Stage II: psychometric testing
The total sample size was 117 which was calculated by Kline method [12], out of which 54 were male participants and 63 were female patients of knee osteoarthritis. The data was gathered after Institutional review board (IRB) approval from The University of Lahore teaching hospital, department of physical therapy. All procedures were carried out in compliance with the applicable rules and regulations. Before data assemblage the informed written consent was also taken from all the participants. The inclusion criteria were male and female of age range between 40 and 75 years [13], subjects with primary knee osteoarthritis diagnosed and referred from orthopedic surgeon, those who were able to read and speak the native Urdu language and willing to participate in the study, patients that were able to understand and complete self-report questionnaires. Patients and subjects who were excluded from the study were having limb length discrepancy, musculoskeletal deformity, severe inflammatory arthritis, patients who had history of intra- articular use of corticosteroids and those who were unable to understand Urdu language.
Participants and testing
SF-12 Score, Numeric Pain Rating Scale (NPRS) for pain in addition to the Urdu version of Knee injury and Osteoarthritis Outcome score was completed by 117 patients with a variety of knee pathologies. The inclusion and exclusion criteria were the same as the pre-test stage.
Reliability
The reliability of KOOS-U version was tested among 117 patients of Knee osteoarthritis. The patients were instructed to fill KOOS-U, NPRS, SF-12 (quality of life) [14] during their first visit. Other demographic features were also acknowledged. After 48 h, same patients without any treatment were ret-tested in the same manner by filling KOOS-U, NPRS (pain), SF-12 (quality of life). The test-re-test reliability was measured by evaluating intra-class correlation coefficient (ICC) at 95% confidence interval. The internal consistency of KOOS-U was assessed through Cronbach’s alpha values and item total correlation.
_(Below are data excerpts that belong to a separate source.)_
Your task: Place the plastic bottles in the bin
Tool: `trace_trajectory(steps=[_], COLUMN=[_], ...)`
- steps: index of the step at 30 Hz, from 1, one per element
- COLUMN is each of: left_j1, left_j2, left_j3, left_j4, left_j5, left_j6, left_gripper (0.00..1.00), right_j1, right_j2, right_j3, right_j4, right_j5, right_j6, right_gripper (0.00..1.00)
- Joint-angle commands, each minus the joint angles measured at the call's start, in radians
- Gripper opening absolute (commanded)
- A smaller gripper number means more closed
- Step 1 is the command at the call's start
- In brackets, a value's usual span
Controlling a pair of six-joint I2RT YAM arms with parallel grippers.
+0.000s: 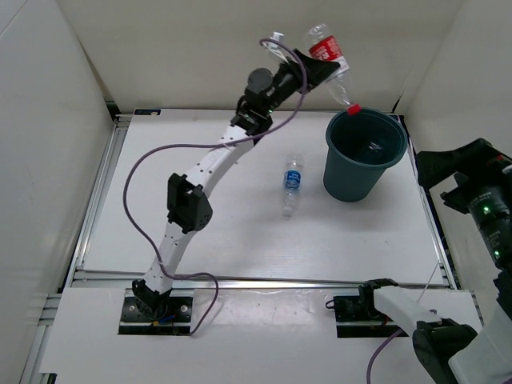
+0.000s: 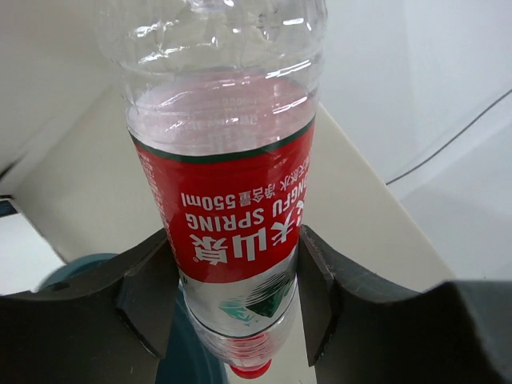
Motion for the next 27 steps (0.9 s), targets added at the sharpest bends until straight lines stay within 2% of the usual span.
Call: trace_trajectory(steps=[1, 4, 5, 7, 10, 12, 14, 16, 20, 22, 23, 24, 27], left_j1=[-0.075, -0.140, -0.154, -0.174, -0.185, -0.185, -0.194, -0.206, -0.206, -0.183, -0.172, -0.172, -0.172], left_j2=[0.051, 0.110, 0.124, 0.146, 0.170, 0.170, 0.183, 0.172, 0.026, -0.056, -0.146, -0.191, -0.352], left_j3=[0.007, 0.032, 0.042, 0.042, 0.028, 0.028, 0.028, 0.042, -0.026, -0.116, -0.166, -0.269, -0.378], left_j4=[0.134, 0.134, 0.134, 0.115, 0.097, 0.097, 0.109, 0.097, 0.026, -0.035, -0.035, -0.035, -0.121], left_j5=[-0.103, -0.167, -0.181, -0.226, -0.235, -0.235, -0.251, -0.269, -0.269, -0.269, -0.269, -0.269, -0.312], left_j6=[0.033, 0.096, 0.122, 0.185, 0.223, 0.234, 0.234, 0.257, 0.377, 0.414, 0.427, 0.444, 0.538], left_gripper=[0.26, 0.29, 0.33, 0.34, 0.42, 0.44, 0.65, 1.00, 1.00, 1.00, 1.00, 1.00, 1.00], right_j1=[-0.003, -0.003, -0.003, -0.003, -0.003, -0.003, -0.003, -0.003, -0.003, -0.003, -0.003, -0.003, -0.003], right_j2=[-0.005, -0.033, -0.042, -0.042, -0.042, -0.042, -0.062, -0.074, -0.084, -0.094, -0.103, -0.114, -0.178], right_j3=[0.030, 0.030, 0.030, 0.030, 0.040, 0.040, 0.010, -0.021, -0.101, -0.182, -0.223, -0.269, -0.470], right_j4=[-0.083, -0.083, -0.083, -0.083, -0.083, -0.083, -0.083, -0.083, -0.074, -0.074, -0.053, -0.033, 0.099], right_j5=[-0.072, -0.115, -0.127, -0.161, -0.192, -0.203, -0.203, -0.193, -0.152, -0.118, -0.109, -0.109, -0.084], right_j6=[0.012, 0.012, 0.012, 0.012, 0.033, 0.033, 0.033, 0.033, -0.006, -0.032, -0.063, -0.077, -0.103], right_gripper=[1.00, 1.00, 1.00, 1.00, 1.00, 1.00, 1.00, 1.00, 1.00, 1.00, 1.00, 1.00, 1.00])
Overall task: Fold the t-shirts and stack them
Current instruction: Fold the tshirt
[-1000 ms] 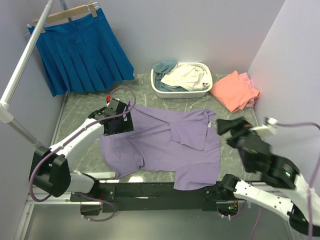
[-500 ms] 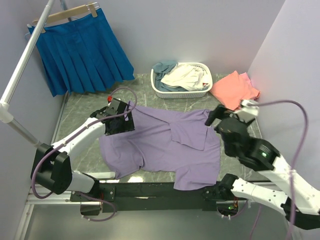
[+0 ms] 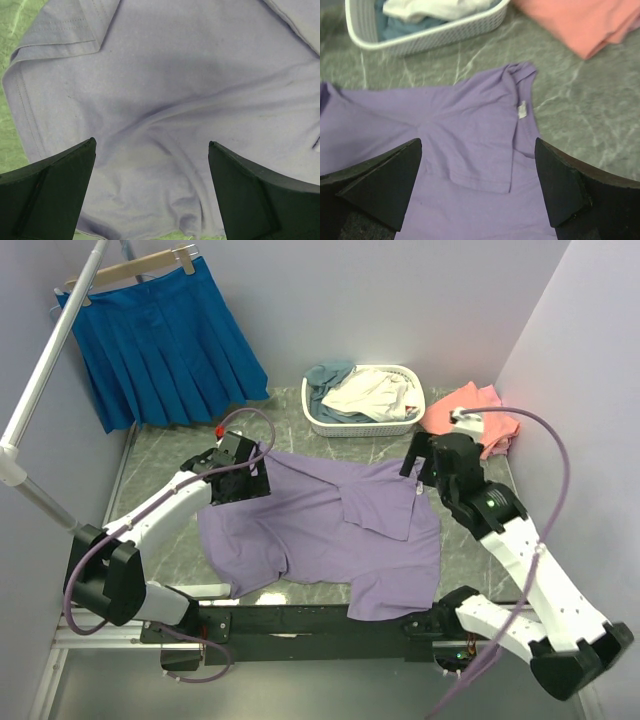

Internal consistency is regarded acceptable when alpha value exceeds 0.60–0.80 or excellent when it is between 0.80–0.95 [15]. The item-total correlation was evaluated by Cronbach alpha.
Validity
Convergent validity was assessed by determining correlation between KOOS-Urdu and SF-12 scale, Numeric Pain Rating Scale (NPRS. The r values are distributed as follows: r = 0–0.25, very low correlation; r = 0.26–0.49, low correlation; r = 0.5–0.69, moderate correlation; r = 0.7–0.89, high or strong correlation; r = 0.9–1.0, very high or very strong correlation [16].
Data analysis
Quantitative variables, in terms of mean ± SD and qualitative variables as frequency and percentage were taken to analyze the result by using SPSS version 23. Reliability was measured by test-retest reliability across repeated measures, internal consistency and measurement error by using an intra-class correlation coefficient (ICC2,1) and 95% confidence intervals (CIs). P < 0.05. Cronbach’s alpha was used to find Internal consistency.